Risk interpretation based on Coriell’s CYP2D6/Codeine Response Genotype Translation Version 1 (January 2015).

Interpretation

This individual is expected to be a Codeine Ultra-Rapid Metabolizer based on the Combined Genetic Result: CYP2D6*1/*1 (x4)
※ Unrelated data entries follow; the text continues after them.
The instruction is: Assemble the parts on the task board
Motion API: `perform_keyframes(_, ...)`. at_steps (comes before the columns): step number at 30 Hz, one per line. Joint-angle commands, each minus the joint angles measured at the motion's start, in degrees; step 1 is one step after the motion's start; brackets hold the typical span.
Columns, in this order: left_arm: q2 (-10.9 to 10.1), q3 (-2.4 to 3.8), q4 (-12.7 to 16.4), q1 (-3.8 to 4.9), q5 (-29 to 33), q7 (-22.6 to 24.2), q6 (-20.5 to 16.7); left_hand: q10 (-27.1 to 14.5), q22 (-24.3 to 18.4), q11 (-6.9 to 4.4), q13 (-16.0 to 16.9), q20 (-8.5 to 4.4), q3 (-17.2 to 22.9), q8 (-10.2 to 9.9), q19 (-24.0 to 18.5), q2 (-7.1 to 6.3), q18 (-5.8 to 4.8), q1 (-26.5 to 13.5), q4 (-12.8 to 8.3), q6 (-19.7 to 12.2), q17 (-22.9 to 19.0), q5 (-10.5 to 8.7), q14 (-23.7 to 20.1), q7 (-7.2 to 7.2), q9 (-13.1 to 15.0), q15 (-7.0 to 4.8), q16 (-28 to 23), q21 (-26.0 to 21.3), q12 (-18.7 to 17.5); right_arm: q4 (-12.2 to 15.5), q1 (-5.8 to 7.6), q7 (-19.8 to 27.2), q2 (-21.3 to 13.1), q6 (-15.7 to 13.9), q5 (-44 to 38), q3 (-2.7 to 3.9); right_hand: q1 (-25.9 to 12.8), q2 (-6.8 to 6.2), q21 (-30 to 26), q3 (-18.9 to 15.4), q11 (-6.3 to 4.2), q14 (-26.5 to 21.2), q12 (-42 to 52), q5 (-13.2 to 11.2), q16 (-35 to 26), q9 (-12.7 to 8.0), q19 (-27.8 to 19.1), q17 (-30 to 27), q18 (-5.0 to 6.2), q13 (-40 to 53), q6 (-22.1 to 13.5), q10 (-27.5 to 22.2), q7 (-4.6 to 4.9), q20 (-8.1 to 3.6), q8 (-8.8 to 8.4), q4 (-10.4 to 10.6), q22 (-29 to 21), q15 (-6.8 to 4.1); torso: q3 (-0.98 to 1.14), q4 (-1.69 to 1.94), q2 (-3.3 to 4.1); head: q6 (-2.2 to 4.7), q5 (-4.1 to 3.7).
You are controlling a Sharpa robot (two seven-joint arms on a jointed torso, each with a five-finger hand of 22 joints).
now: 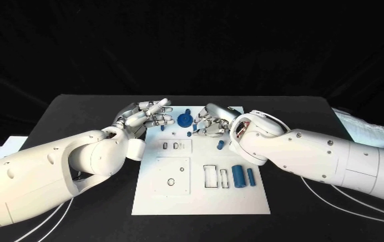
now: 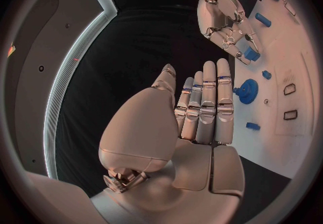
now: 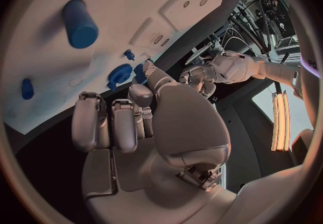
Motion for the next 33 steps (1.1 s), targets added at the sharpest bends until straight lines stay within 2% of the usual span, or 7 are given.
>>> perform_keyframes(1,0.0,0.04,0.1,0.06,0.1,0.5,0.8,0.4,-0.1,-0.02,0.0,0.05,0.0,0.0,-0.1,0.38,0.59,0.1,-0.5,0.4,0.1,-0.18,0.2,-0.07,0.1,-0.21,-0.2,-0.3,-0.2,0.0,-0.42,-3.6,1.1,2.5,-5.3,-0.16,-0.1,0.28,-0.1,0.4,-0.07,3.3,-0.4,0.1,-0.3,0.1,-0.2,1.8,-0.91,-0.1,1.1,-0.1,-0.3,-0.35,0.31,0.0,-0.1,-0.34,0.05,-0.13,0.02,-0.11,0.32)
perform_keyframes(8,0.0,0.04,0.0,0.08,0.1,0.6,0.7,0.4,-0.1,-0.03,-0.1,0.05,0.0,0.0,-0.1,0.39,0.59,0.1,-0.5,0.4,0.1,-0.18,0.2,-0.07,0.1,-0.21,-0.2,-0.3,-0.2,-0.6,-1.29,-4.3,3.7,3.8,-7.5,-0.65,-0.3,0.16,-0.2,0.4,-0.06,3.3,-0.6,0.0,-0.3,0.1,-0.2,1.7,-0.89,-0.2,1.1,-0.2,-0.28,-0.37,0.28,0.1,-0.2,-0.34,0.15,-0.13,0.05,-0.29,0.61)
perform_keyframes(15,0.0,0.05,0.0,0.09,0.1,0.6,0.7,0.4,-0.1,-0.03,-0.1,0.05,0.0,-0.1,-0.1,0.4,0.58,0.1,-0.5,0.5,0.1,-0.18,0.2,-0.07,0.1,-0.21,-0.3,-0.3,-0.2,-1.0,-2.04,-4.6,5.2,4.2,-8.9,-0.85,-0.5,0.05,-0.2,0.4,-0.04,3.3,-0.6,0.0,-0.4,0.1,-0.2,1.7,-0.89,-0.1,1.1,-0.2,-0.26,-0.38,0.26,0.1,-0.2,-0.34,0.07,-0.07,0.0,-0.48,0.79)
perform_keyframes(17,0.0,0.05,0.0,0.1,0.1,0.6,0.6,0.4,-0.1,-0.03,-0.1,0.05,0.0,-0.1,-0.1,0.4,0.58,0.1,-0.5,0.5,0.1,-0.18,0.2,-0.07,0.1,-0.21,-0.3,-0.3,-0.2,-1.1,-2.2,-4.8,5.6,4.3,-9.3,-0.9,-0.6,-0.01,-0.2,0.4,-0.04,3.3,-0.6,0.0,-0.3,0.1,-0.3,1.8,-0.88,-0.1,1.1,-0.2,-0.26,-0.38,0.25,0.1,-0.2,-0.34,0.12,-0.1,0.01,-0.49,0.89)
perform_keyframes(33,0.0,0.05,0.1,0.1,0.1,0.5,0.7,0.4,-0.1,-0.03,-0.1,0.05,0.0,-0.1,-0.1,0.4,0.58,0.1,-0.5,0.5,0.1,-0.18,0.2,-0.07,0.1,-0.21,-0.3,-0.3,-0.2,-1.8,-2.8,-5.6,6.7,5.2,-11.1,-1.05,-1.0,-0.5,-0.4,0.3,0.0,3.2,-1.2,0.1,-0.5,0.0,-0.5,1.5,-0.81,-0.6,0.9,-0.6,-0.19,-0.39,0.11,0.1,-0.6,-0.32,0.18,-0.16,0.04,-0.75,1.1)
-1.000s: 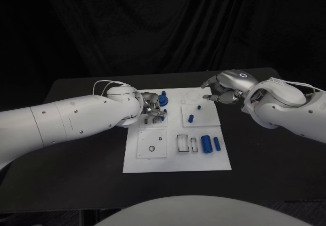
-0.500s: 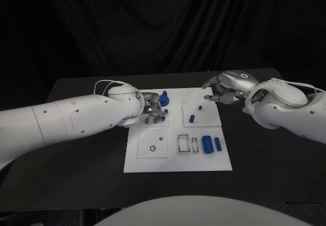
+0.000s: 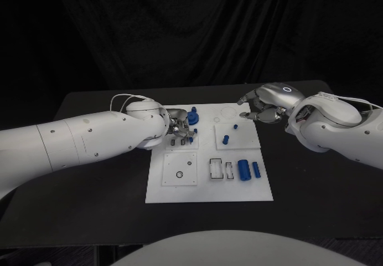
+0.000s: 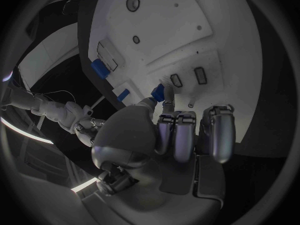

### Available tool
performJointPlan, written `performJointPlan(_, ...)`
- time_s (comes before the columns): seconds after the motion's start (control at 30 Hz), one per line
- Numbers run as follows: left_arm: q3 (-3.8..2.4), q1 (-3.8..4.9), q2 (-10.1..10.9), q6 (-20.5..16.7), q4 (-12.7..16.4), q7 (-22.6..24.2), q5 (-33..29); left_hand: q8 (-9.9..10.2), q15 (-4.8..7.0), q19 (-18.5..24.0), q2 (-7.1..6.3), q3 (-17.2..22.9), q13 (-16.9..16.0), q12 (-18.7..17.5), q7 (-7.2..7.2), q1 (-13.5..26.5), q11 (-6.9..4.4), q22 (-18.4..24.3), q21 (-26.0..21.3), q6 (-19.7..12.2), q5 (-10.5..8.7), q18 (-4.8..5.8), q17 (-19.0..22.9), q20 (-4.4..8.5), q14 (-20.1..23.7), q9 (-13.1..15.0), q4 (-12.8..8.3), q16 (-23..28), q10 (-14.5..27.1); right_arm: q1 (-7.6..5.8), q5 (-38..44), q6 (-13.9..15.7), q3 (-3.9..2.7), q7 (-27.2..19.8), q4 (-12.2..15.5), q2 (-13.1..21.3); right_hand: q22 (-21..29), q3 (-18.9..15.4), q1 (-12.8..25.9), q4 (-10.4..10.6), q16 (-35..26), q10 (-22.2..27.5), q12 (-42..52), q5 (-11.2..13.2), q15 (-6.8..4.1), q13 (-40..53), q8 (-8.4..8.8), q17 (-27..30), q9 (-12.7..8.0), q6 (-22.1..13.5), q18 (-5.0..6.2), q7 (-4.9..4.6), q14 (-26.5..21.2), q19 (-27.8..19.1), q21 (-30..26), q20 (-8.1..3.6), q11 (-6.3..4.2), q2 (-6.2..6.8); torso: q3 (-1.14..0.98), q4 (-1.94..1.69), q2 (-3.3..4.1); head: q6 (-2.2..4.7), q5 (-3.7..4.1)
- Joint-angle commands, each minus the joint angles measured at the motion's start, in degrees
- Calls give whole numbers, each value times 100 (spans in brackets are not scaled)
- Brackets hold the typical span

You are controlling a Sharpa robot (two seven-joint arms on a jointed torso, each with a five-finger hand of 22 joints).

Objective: Assemble the parts on the task board

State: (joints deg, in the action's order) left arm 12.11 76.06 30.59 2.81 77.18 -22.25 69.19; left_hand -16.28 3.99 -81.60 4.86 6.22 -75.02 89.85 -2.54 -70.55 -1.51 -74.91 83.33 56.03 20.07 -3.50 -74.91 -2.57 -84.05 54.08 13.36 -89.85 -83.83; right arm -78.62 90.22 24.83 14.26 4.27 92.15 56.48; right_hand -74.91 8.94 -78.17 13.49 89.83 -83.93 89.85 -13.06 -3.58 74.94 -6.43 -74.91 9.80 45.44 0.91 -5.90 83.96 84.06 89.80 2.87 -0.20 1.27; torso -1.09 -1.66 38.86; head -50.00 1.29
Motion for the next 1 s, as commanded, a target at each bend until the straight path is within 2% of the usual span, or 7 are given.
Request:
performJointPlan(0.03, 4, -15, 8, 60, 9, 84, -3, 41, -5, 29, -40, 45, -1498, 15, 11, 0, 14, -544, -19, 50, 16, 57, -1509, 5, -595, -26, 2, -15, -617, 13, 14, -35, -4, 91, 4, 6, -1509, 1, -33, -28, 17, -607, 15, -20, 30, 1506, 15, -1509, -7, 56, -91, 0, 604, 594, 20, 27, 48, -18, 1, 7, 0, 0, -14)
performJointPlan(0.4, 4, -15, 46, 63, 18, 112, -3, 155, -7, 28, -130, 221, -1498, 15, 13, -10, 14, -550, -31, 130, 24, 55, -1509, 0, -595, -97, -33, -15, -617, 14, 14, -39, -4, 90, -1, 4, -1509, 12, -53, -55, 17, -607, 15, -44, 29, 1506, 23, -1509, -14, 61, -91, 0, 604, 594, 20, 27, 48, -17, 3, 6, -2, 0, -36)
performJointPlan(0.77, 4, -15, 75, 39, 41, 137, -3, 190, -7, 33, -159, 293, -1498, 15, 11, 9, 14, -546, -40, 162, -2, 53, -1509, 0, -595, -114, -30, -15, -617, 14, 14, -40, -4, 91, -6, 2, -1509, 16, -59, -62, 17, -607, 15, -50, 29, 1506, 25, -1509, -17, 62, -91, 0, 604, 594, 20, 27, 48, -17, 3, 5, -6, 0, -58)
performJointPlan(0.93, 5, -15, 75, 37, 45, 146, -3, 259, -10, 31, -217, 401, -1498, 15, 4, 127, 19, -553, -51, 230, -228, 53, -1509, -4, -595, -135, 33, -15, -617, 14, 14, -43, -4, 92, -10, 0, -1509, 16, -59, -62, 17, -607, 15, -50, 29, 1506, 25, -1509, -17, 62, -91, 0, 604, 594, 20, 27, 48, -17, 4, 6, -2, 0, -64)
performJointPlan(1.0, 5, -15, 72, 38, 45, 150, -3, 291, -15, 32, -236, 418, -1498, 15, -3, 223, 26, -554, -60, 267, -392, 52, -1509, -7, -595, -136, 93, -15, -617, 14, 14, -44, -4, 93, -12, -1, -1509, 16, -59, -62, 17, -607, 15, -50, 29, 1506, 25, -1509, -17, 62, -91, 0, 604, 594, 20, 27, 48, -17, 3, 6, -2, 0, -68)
Individuals who are ultra-rapid metabolizers have increased CYP2D6 enzymatic function and are at a higher risk of experiencing an adverse reaction to codeine. An alternative pain medication, such as morphine or a non-opioid drug (e.g., acetaminophen, NSAIDs), should be considered.

Test Limitations

DNA-based testing is highly accurate, however there are many sources of potential error including: mis-identification of samples, rare technical errors, trace contamination of PCR reactions, and rare genetic variants that interfere with analysis. There may be other variants in the CYP2D6 gene that are not included in this test, that influence the response to codeine. This test or one or more of its components was developed and its performance characteristics determined by the Coriell Institute for Medical Research. It has not been approved by the Food and Drug Administration (FDA). The FDA has determined that such approval is not necessary. The Coriell Institute is regulated under the Clinical Laboratory Improvement Amendments (CLIA) of 1988 as qualified to perform high-complexity testing.

Test Methodology

Saliva samples were collected using Oragene DNA Collection Kits (DNA Genotek) and DNA was extracted manually according to the manufacturer’s instructions or automatically using a DNAdvance Kit (Agencourt). Purified DNA was quantified using UV absorbance at 260 nm. One microgram of the resulting DNA from each sample was used as template in the Affymetrix DMET Plus GeneChip assay. Data analysis was performed using Affymetrix DMET Console software. Ten nanogram of DNA from each sample was used in the CYP2D6 copy number assay (Taqman Copy Number Assay, ThermoFisher, Hs00010001). Data analysis was performed using CopyCaller V2.1 software (ThermoFisher). Risk interpretation was based on Coriell’s CYP2D6/Codeine Response Genotype Translation Version 1.

Electronically signed by
Owatha L. Tatum, PhD, Laboratory Director


References

  1. Brousseau DC, et al. The Journal of Pediatrics. 2007; 150:623-626.
  2. Crews KR, et al. Clinical Pharmacology and Therapeutics. 2012; 91(2):321-326.
  3. Eckhardt K, et al. Pain. 1998; 76:27-33.
  4. Gharani N, et al. Genome Medicine. 2013; 5(10):93.
  5. The Human Cytochrome P450 (CYP) Allele Nomenclature Database: http://www.cypalleles.ki.se/cyp2d6.htm
  6. Kirchheiner J, et al. The Pharmacogenomics Journal. 2007; 7:257-265.
  7. Koren G, et al. Lancet. 2006; 368:704.
  8. Lotsch J, et al. Pain. 2009; 144:119-124.
  9. Madadi P, et al. Clinical Pharmacology and Therapeutics. 2009; 85:31-35.